Neither her voice nor her expression allowed for chivalrous refusal. William passed her a bucket and inwardly confessed himself glad to be shed of the extra weight. Judith took it without complaint or apparent effort. William reminded his pricked vanity that she hadn't been carrying water the whole time, but it didn't do much good. She looked nearly as tired as he felt. She also looked relieved.

“The danger's past?” he asked.

She shrugged. “Not if we stop now. But aye, there's no chance to it anymore. 'Tis but mopping up from here on in.” Coming from her, the term struck William as odd, but his mind was too fatigued and smoke-clouded to produce a reason why. “You all made a fine job of it. I'll say as much up at the castle later—over food.”

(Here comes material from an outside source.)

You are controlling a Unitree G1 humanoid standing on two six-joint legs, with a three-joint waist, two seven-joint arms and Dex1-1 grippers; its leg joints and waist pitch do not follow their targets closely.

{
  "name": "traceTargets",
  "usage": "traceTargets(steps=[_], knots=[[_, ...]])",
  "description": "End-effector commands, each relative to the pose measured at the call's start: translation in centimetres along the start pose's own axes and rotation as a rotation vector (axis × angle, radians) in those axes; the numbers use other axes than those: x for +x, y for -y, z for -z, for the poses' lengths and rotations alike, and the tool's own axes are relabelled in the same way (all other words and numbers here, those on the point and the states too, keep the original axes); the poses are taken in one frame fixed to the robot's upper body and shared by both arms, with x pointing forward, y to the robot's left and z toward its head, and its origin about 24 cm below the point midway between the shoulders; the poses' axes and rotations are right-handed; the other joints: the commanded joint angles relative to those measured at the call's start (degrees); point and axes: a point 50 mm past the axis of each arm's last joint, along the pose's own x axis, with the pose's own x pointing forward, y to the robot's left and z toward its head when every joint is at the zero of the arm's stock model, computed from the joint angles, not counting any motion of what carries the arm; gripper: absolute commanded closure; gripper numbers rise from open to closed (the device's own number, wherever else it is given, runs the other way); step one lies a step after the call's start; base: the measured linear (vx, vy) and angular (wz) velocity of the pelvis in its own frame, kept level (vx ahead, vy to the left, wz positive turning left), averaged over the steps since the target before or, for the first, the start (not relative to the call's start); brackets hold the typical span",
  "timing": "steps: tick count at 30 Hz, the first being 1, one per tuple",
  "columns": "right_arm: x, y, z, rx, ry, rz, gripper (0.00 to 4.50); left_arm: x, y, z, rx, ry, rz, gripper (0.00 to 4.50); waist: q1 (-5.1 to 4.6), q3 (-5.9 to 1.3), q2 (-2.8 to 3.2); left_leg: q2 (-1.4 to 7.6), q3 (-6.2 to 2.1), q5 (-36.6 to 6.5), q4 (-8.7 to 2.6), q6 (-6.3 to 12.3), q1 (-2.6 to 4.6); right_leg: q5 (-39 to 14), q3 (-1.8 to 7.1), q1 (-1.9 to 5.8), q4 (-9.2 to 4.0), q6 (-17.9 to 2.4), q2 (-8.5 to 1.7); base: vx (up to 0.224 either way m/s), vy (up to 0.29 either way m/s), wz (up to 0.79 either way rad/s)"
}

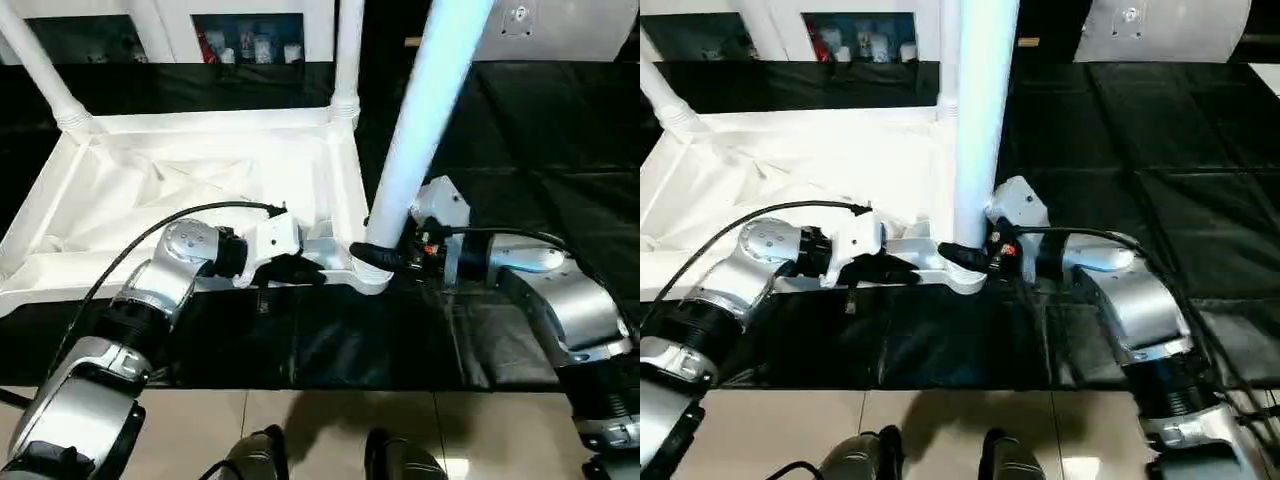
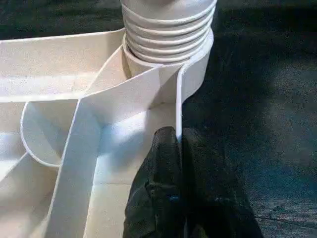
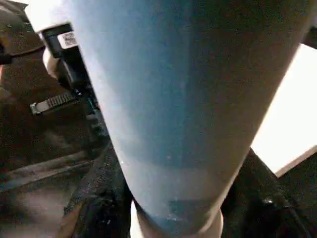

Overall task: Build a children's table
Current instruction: Insert table leg to table base

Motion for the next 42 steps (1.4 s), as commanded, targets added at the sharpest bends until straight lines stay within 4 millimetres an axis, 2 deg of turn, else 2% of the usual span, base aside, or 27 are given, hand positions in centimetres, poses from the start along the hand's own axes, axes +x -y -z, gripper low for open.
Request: traceTargets(steps=[1, 2, 4, 5, 6, 7, 8, 9, 10, 11, 12, 13, 14, 15, 16, 18, 21, 23, 24, 28, 32, 34, 42], knots=[[1.6, -2.2, 3.9, 0.147, -0.108, -0.088, 2.61, -3.1, -2.2, -0.3, -0.029, -0.011, -0.232, 4.5, -0.26, -2.81, -0.21, 4.32, -2.43, -21.15, -4.39, 1.17, 1.67, -36.48, 3.46, 1.37, -5.24, -7.25, -6.47, 0.0, 0.0, 0.0], [1.7, -2.1, 3.9, 0.148, -0.105, -0.071, 2.61, -3.3, -2.1, -0.2, -0.036, -0.011, -0.243, 4.5, -0.34, -2.78, -0.21, 4.39, -2.51, -21.14, -4.42, 0.9, 1.58, -36.58, 3.45, 1.46, -5.16, -7.34, -6.55, 0.0, 0.0, 0.0], [1.9, -1.6, 3.8, 0.146, -0.099, -0.014, 2.61, -3.9, -1.7, 0.1, -0.068, -0.015, -0.288, 4.5, -0.79, -2.72, -0.16, 4.5, -2.85, -21.31, -4.66, 0.23, 0.93, -36.34, 3.33, 1.74, -4.7, -7.45, -6.63, 0.0, 0.0, 0.0], [2.2, -1.3, 3.6, 0.155, -0.084, 0.028, 2.61, -4.7, -0.8, 0.4, -0.125, -0.022, -0.345, 4.5, -1.11, -2.69, -0.66, 4.4, -2.75, -21.74, -4.67, 0.29, 1.08, -36.93, 3.32, 1.57, -4.92, -6.98, -6.42, 0.0, 0.0, 0.0], [2.3, -1.2, 3.6, 0.159, -0.08, 0.044, 2.61, -4.9, -0.2, 0.5, -0.142, -0.027, -0.359, 4.5, -1.62, -2.44, -0.24, 4.49, -2.88, -21.57, -4.75, 0.29, 0.74, -36.49, 3.41, 1.51, -4.7, -7.56, -6.46, 0.0, 0.0, 0.0], [2.3, -1.2, 3.6, 0.159, -0.08, 0.044, 2.61, -4.9, -0.2, 0.5, -0.142, -0.027, -0.359, 4.5, -1.82, -2.33, -0.15, 4.4, -2.9, -22.44, -4.74, 0.3, 0.83, -37.6, 3.33, 1.38, -4.83, -7.06, -6.34, 0.0, 0.0, 0.0], [2.4, -1.1, 3.5, 0.166, -0.074, 0.058, 2.61, -5.0, 0.6, 0.5, -0.154, -0.034, -0.367, 4.5, -2.01, -2.34, -0.37, 4.53, -2.93, -22.78, -4.78, 0.01, 0.87, -37.41, 3.42, 1.35, -4.7, -7.15, -6.39, 0.0, 0.0, 0.0], [2.5, -1.1, 3.5, 0.173, -0.071, 0.067, 2.61, -5.0, 1.3, 0.5, -0.16, -0.039, -0.366, 4.5, -2.33, -2.16, -0.24, 4.32, -2.87, -23.25, -4.82, 0.34, 0.87, -37.66, 3.39, 1.17, -4.96, -6.67, -6.06, 0.0, 0.0, 0.0], [2.7, -0.8, 3.4, 0.182, -0.068, 0.094, 2.61, -4.6, 2.4, 0.0, -0.171, -0.033, -0.352, 4.5, -2.66, -2.35, -0.34, 4.7, -2.94, -22.72, -4.82, -0.12, 0.97, -34.79, 3.67, 1.27, -4.38, -7.85, -6.28, 0.0, 0.0, 0.0], [2.9, -0.7, 3.4, 0.193, -0.064, 0.113, 2.61, -4.1, 3.4, -0.5, -0.175, -0.022, -0.331, 4.5, -3.01, -2.07, -0.48, 4.66, -2.99, -22.28, -4.99, 0.18, 0.48, -33.81, 3.6, 1.38, -4.31, -8.22, -6.1, 0.0, 0.0, 0.0], [3.1, -0.5, 3.4, 0.201, -0.061, 0.129, 2.61, -3.8, 4.2, -1.0, -0.18, -0.012, -0.314, 4.5, -3.4, -2.31, -0.37, 4.77, -3.01, -21.04, -5.03, 0.34, 0.23, -30.45, 3.63, 1.78, -3.86, -9.22, -6.02, 0.0, 0.0, 0.0], [3.3, -0.4, 3.4, 0.211, -0.057, 0.144, 2.61, -3.3, 4.8, -1.5, -0.181, -0.002, -0.295, 4.5, -3.62, -2.29, -0.43, 4.47, -2.56, -20.25, -4.79, 1.09, 0.53, -28.29, 3.67, 1.38, -4.02, -9.55, -5.5, 0.056, 0.004, -0.04], [3.6, -0.3, 3.3, 0.221, -0.052, 0.159, 2.62, -2.6, 5.4, -2.3, -0.182, 0.011, -0.274, 4.5, -3.77, -2.58, -0.6, 4.56, -2.4, -18.96, -4.57, 1.19, 0.67, -25.76, 3.91, 1.54, -3.66, -10.48, -5.67, 0.056, 0.004, -0.04], [3.9, -0.3, 3.3, 0.226, -0.051, 0.168, 2.62, -2.0, 5.8, -3.1, -0.181, 0.022, -0.263, 4.5, -3.74, -2.46, -0.3, 4.33, -2.19, -16.67, -4.41, 2.1, 0.37, -22.86, 3.87, 1.71, -3.56, -11.49, -5.52, 0.054, -0.01, 0.01], [4.0, -0.3, 3.3, 0.226, -0.052, 0.168, 2.62, -1.8, 5.8, -3.4, -0.179, 0.024, -0.265, 4.5, -3.68, -2.6, -0.43, 4.27, -1.89, -14.82, -4.16, 2.81, 0.64, -20.18, 3.91, 1.67, -3.52, -12.26, -5.33, 0.051, -0.02, 0.02], [4.0, -0.3, 3.3, 0.224, -0.054, 0.17, 2.62, -1.7, 5.8, -3.9, -0.18, 0.028, -0.268, 4.5, -3.54, -2.79, -0.57, 4.01, -1.62, -11.84, -3.84, 3.97, 0.42, -16.29, 3.86, 2.06, -3.1, -13.28, -5.22, 0.025, -0.01, 0.01], [4.2, -0.3, 3.1, 0.22, -0.053, 0.171, 2.62, -1.4, 5.9, -5.0, -0.191, 0.034, -0.28, 4.5, -3.1, -2.89, -0.36, 3.91, -1.53, -8.16, -3.51, 5.59, 0.25, -11.28, 3.65, 2.36, -2.63, -14.58, -5.1, 0.0, 0.0, 0.0], [4.2, -0.4, 3.0, 0.219, -0.049, 0.16, 2.62, -1.6, 5.7, -4.8, -0.197, 0.019, -0.302, 4.5, -3.03, -2.75, -0.35, 3.94, -1.48, -8.84, -3.53, 5.78, 0.31, -12.1, 3.5, 2.36, -2.77, -14.54, -4.96, 0.0, 0.0, 0.0], [4.2, -0.4, 3.0, 0.219, -0.048, 0.151, 2.62, -1.7, 5.5, -4.5, -0.198, 0.0, -0.319, 4.5, -2.99, -2.6, -0.09, 3.95, -1.53, -10.22, -3.59, 5.4, 0.44, -14.15, 3.43, 2.29, -2.97, -14.05, -4.9, 0.0, 0.0, 0.0], [4.1, -0.9, 3.2, 0.211, -0.057, 0.115, 2.62, -2.3, 5.0, -3.5, -0.213, -0.058, -0.356, 4.5, -2.76, -2.34, 0.08, 4.02, -1.64, -13.22, -3.83, 3.83, 0.76, -19.08, 3.47, 2.06, -3.44, -12.23, -4.88, 0.0, 0.0, 0.0], [4.1, -1.5, 3.6, 0.205, -0.079, 0.084, 2.62, -2.5, 4.8, -3.2, -0.224, -0.104, -0.368, 4.5, -2.61, -2.51, 0.12, 4.04, -1.65, -12.58, -3.78, 3.49, 0.85, -17.38, 3.48, 2.08, -3.19, -12.31, -4.8, 0.0, 0.0, 0.0], [4.2, -1.5, 3.8, 0.208, -0.086, 0.085, 2.62, -2.5, 4.8, -3.0, -0.233, -0.113, -0.371, 4.5, -2.6, -2.6, 0.13, 3.97, -1.62, -11.67, -3.67, 3.75, 0.72, -15.6, 3.48, 2.23, -3.04, -12.99, -4.86, 0.0, 0.0, 0.0], [4.2, -1.6, 4.1, 0.234, -0.096, 0.07, 2.62, -2.4, 4.6, -2.9, -0.227, -0.12, -0.372, 4.5, -2.64, -2.61, -0.16, 3.89, -1.57, -11.73, -3.6, 3.91, 0.77, -17.07, 3.49, 2.27, -3.17, -12.61, -4.88, 0.0, 0.0, 0.0]])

“The praise is nice, but the dinner's more alluring just now,” William said.

Judith laughed. “Aye, I think you'd have company in that sentiment.”

She was looking forward as they walked, focused on the ladder that was their goal. So was William, but he was closer to the building. It bought him half a second as he saw the flaming bit of wood—a scrap of furniture or windowsill that their efforts had dislodged—plummet through the cold air. It was still burning when it hit Judith's bare arm.

“What?” she asked, sounding more annoyed than distressed. Before William had time to move, she batted the debris away with the bare fingers of her other hand, just as she might have flicked off a troublesome insect. It landed on the ground, where William immediately poured half the contents of his bucket onto it, then trod the smoking black remnants into the dirt.

After that he looked up, his heart going still in the aftermath of danger. At least Judith wasn't screaming yet. “Are you all right?” he asked and looked immediately toward her arm.

The skin there was smudged with ash. He couldn't tell anything for sure. But he would have expected blistering or at least redness. As far as William could see, Judith's arm looked as it always had: slim, muscular, slightly darker than fashionable—and completely uninjured, as were all of her fingers.

“Oh.” She followed his gaze and gasped. It sounded overdone to William, and the relieved smile she gave him looked shifty. “I must have brushed it off before it could burn me. Thank God for absentmindedness, aye? And reflexes.”

“Yes, quite,” said William.

He did give thanks, despite himself. He thanked God for whatever had left Judith whole and unhurt instead of writhing with charred flesh. He just didn't know what that had been.